You can also use the `generate()` function. Here is what you can do:

```python
from transformers import AutoTokenizer, AutoModelForCausalLM
import torch

tokenizer = AutoTokenizer.from_pretrained('nlpcloud/instruct-gpt-j-fp16')
generator = AutoModelForCausalLM.from_pretrained("nlpcloud/instruct-gpt-j-fp16",torch_dtype=torch.float16).cuda()

prompt = "Correct spelling and grammar from the following text.\nI do not wan to go\n"

inputs = tokenizer(prompt, return_tensors='pt')
outputs = generator.generate(inputs.input_ids.cuda())

print(tokenizer.decode(outputs[0]))
```

## Special Note About Input Format

Due to the way this model was fine-tuned, you should always use new lines at the end of your instructions.

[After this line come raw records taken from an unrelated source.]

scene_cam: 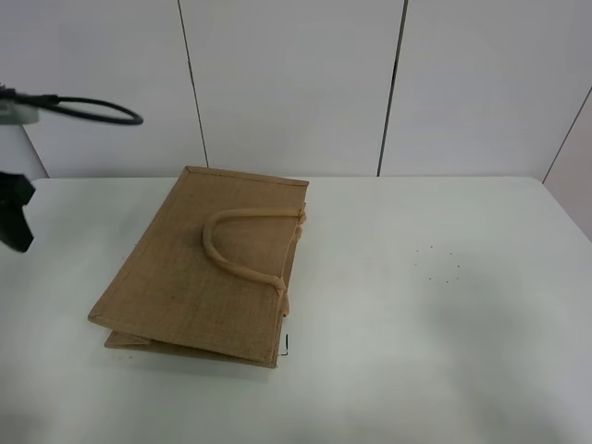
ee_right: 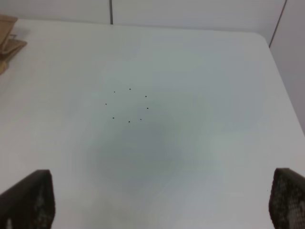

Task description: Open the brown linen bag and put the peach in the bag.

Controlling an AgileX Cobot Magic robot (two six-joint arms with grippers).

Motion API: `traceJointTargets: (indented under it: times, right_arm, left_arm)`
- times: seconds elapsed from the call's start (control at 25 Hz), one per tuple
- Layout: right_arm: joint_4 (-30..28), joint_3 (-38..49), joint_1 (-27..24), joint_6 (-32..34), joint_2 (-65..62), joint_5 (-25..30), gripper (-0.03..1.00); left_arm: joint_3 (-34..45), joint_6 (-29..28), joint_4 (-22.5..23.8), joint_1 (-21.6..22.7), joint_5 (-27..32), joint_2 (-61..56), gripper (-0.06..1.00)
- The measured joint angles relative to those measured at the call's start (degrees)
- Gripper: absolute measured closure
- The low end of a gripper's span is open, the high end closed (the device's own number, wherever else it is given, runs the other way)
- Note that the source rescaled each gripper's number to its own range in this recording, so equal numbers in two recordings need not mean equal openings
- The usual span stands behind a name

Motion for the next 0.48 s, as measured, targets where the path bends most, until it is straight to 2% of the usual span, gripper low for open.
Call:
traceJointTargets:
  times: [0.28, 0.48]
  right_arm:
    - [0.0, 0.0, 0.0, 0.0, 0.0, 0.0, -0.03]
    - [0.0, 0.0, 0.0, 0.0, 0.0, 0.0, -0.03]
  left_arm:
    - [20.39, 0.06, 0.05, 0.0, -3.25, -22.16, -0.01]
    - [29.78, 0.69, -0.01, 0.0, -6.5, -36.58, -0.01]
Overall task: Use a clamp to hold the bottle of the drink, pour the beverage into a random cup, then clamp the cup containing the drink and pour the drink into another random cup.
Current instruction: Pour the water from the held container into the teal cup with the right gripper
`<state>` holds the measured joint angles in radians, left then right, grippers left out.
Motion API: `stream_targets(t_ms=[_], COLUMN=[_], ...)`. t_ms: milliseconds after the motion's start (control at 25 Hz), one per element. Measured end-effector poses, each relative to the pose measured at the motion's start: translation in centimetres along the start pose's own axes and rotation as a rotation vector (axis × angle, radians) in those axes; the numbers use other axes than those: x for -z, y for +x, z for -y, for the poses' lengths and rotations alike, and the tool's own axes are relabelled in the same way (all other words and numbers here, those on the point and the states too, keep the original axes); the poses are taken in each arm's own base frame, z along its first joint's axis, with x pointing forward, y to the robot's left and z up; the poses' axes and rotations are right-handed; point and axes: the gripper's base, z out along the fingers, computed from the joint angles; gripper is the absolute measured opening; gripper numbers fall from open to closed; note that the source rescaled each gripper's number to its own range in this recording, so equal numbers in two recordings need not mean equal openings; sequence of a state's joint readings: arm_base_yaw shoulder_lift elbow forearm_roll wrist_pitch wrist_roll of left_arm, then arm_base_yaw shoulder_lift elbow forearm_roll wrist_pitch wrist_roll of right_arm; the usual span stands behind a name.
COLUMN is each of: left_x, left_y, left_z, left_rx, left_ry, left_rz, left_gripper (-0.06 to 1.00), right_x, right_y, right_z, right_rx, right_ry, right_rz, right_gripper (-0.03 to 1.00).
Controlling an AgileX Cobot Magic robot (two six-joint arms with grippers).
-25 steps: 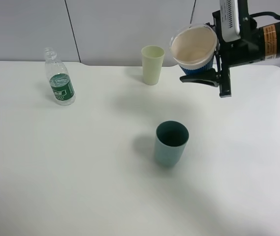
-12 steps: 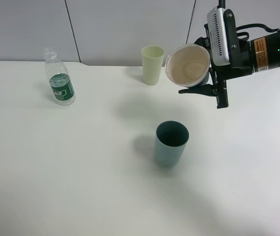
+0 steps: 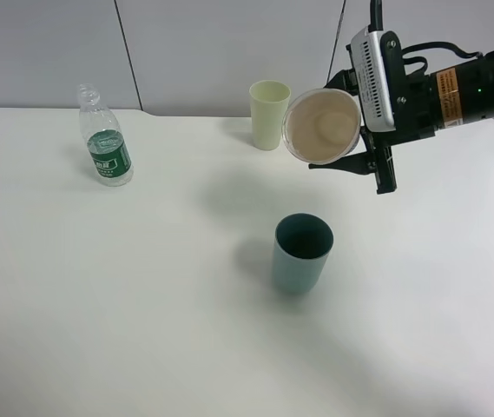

For example the following instruction might not always work:

```text
Correct spelling and grammar from the following text.\nI do not wan to go
```

But this one would:

```text
Correct spelling and grammar from the following text.\nI do not wan to go\n
```

## Hardware Requirements

This model is an fp16 version of our fine-tuned model, which works very well on a GPU with 16GB of VRAM like an NVIDIA Tesla T4.

We did not notice any difference between the fp32 and fp16 versions in terms of quality.